* **What you need to do**
In the material below, find the line with "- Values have" and the line with "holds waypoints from", then output those two lines and every line between them, exactly.

* **Data section**
=======
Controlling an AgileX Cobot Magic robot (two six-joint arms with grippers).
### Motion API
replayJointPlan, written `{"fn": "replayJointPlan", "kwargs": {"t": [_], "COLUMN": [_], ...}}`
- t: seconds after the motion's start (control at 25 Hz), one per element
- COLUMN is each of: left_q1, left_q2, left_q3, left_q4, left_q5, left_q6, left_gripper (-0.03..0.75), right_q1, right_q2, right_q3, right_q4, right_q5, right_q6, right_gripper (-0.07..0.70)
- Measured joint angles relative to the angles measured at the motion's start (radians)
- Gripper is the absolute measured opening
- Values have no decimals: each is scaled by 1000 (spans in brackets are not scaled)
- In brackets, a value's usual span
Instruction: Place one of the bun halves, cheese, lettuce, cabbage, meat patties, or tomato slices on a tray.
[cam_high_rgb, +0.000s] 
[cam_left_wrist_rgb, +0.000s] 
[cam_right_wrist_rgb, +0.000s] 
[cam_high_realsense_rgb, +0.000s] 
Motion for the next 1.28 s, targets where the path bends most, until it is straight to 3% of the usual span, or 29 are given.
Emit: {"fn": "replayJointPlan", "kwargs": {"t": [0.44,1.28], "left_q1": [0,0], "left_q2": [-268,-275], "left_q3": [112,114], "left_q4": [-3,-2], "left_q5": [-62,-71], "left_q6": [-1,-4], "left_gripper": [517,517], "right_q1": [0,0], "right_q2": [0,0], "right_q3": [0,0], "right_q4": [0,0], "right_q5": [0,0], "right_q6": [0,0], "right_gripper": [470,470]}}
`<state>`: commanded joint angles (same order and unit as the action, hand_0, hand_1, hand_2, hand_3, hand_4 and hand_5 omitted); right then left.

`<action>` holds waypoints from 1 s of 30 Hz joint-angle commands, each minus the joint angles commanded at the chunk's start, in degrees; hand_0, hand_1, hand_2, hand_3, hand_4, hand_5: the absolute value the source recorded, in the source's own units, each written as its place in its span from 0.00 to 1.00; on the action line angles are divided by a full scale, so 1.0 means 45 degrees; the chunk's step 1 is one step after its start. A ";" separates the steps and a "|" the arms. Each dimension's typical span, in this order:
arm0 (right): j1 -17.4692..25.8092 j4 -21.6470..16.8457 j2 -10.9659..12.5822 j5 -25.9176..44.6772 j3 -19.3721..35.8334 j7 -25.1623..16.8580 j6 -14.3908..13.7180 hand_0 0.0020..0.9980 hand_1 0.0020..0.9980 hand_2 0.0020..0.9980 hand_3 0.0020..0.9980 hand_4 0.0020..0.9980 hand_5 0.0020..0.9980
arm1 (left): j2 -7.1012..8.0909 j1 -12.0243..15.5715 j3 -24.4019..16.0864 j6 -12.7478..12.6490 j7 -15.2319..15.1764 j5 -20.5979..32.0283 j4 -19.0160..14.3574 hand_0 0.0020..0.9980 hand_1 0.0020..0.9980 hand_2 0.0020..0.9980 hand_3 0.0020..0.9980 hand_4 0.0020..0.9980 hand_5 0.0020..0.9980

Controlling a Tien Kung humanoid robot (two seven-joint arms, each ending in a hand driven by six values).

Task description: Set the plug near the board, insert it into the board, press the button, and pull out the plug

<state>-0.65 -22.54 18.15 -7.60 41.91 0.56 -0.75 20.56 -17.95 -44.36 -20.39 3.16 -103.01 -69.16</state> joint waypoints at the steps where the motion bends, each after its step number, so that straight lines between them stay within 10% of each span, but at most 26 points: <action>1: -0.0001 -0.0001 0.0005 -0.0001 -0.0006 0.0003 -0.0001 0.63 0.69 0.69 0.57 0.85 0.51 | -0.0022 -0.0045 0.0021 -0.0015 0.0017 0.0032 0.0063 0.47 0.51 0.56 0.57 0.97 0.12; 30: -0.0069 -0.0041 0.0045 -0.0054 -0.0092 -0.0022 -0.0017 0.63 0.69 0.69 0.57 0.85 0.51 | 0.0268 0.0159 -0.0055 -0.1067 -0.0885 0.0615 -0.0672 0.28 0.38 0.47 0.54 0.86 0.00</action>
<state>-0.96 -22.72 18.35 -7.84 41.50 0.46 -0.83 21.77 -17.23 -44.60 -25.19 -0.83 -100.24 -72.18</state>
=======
* **Result**
- Values have no decimals: each is scaled by 1000 (spans in brackets are not scaled)
- In brackets, a value's usual span
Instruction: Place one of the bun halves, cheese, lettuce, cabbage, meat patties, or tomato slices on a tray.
[cam_high_rgb, +0.000s] 
[cam_left_wrist_rgb, +0.000s] 
[cam_right_wrist_rgb, +0.000s] 
[cam_high_realsense_rgb, +0.000s] 
Motion for the next 1.28 s, targets where the path bends most, until it is straight to 3% of the usual span, or 29 are given.
Emit: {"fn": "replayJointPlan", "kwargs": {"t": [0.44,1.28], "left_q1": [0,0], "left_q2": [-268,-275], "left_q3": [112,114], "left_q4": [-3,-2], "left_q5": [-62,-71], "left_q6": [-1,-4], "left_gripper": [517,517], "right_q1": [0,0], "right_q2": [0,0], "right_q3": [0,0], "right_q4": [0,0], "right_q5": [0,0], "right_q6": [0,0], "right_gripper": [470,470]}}
`<state>`: commanded joint angles (same order and unit as the action, hand_0, hand_1, hand_2, hand_3, hand_4 and hand_5 omitted); right then left.

`<action>` holds waypoints from 1 s of 30 Hz joint-angle commands, each minus the joint angles commanded at the chunk's start, in degrees; hand_0, hand_1, hand_2, hand_3, hand_4, hand_5: the absolute value the source recorded, in the source's own units, each written as its place in its span from 0.00 to 1.00; on the action line angles are divided by a full scale, so 1.0 means 45 degrees; the chunk's step 1 is one step after its start. A ";" separates the steps and a "|" the arms. Each dimension's typical span, in this order:

Nothing else belongs to this exercise.